Still more recently the Cremation Society have given a good
deal of consideration to the charge of Sir James Stephen when trying Dr. Price,
the Welsh Druid, for cremating a child on a hill in Wales. After that charge the
Cremation Society felt they could no longer object to make use of their
crematory at Woking; but before doing so they drew up a series of very stringent
rules to prevent the possibility of anybody being burnt there the cause of whose
death was not absolutely certain. If [-177-] there was the slightest shadow of doubt as to a death having
occurred from poison or murder, the body could not be cremated there. I will
read you a note from Lord Bramwell, whose authority will be received throughout
the country, and who at any rate believes that the precautions we have adopted
are quite sufficient for the purpose. He says: "I am very sorry that I
cannot be present at your lecture on cremation; I most heartily wish you success
in its promotion.

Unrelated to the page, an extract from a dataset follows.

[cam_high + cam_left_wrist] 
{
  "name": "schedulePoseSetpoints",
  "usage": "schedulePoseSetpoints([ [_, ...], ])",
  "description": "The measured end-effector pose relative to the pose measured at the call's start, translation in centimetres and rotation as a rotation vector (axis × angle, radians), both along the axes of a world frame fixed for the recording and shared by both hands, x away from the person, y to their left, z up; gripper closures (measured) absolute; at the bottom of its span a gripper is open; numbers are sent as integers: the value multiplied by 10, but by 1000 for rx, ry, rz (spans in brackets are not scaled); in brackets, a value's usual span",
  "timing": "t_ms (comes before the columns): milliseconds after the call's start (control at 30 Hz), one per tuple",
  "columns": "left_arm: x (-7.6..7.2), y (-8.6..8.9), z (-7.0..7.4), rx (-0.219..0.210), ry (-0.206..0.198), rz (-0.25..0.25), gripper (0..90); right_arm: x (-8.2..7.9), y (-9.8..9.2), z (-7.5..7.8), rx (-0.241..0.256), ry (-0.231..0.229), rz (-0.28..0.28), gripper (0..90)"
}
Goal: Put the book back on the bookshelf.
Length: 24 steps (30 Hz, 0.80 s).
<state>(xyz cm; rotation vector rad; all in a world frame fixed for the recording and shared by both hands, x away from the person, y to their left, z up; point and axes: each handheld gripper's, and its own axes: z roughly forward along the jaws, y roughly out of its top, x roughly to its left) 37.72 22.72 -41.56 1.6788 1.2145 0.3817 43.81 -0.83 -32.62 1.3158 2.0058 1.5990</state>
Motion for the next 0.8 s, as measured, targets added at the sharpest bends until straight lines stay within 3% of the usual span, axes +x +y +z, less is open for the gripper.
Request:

I think it is right, and, what is very rare, with no drawback.
It is the cheapest, the most wholesome, and, to my mind, the least repulsive way
of disposing of the dead and those we have loved. That it is legal there is not
a doubt. The only objection, that murders might go undetected, I believe to be
more than unfounded. You have surrounded the thing with precautions. I have
heard it suggested that there are many murders which escape detection for want
of suspicion and consequent inquiry. How that may be I know not, but it will not
be the case with those bodies cremated under the regulations of your society."
Now, I think, when Lord Bramwell says that, we may say that if our society, or
any branch of it, or indeed anyone, will follow the rules we have laid down,
they will certainly not run the risk of concealing a murder by burning the body.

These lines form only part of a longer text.